:: What the task requires ::
Within the data that follows, tally every line containing "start". Provide only the tally.

:: Input data ::
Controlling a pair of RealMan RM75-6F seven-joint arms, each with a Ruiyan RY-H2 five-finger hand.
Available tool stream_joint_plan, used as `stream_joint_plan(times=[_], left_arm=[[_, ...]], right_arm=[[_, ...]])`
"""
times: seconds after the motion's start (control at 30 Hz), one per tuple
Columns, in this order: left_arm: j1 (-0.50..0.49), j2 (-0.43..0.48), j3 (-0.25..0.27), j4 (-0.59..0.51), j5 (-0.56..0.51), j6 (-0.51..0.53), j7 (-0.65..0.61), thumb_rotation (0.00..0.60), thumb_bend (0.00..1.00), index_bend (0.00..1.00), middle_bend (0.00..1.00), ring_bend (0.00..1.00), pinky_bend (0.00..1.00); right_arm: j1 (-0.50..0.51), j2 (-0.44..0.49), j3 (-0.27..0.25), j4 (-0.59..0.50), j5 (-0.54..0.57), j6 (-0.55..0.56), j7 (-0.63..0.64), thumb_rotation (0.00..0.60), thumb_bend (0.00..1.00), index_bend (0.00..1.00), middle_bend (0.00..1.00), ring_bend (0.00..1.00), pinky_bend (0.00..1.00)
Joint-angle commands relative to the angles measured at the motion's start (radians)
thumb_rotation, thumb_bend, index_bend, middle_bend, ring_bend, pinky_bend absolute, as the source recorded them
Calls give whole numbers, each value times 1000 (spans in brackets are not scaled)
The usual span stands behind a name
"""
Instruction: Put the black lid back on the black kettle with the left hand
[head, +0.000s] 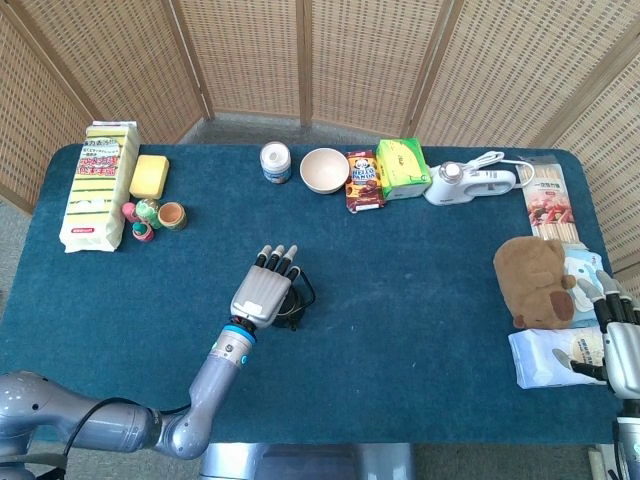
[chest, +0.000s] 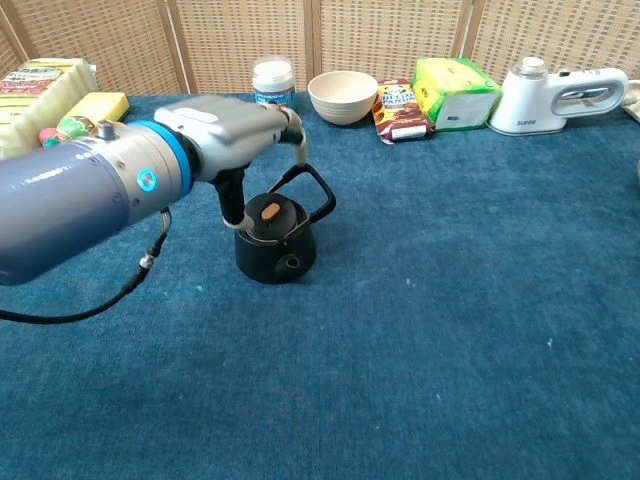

:: Solution to the problem ::
2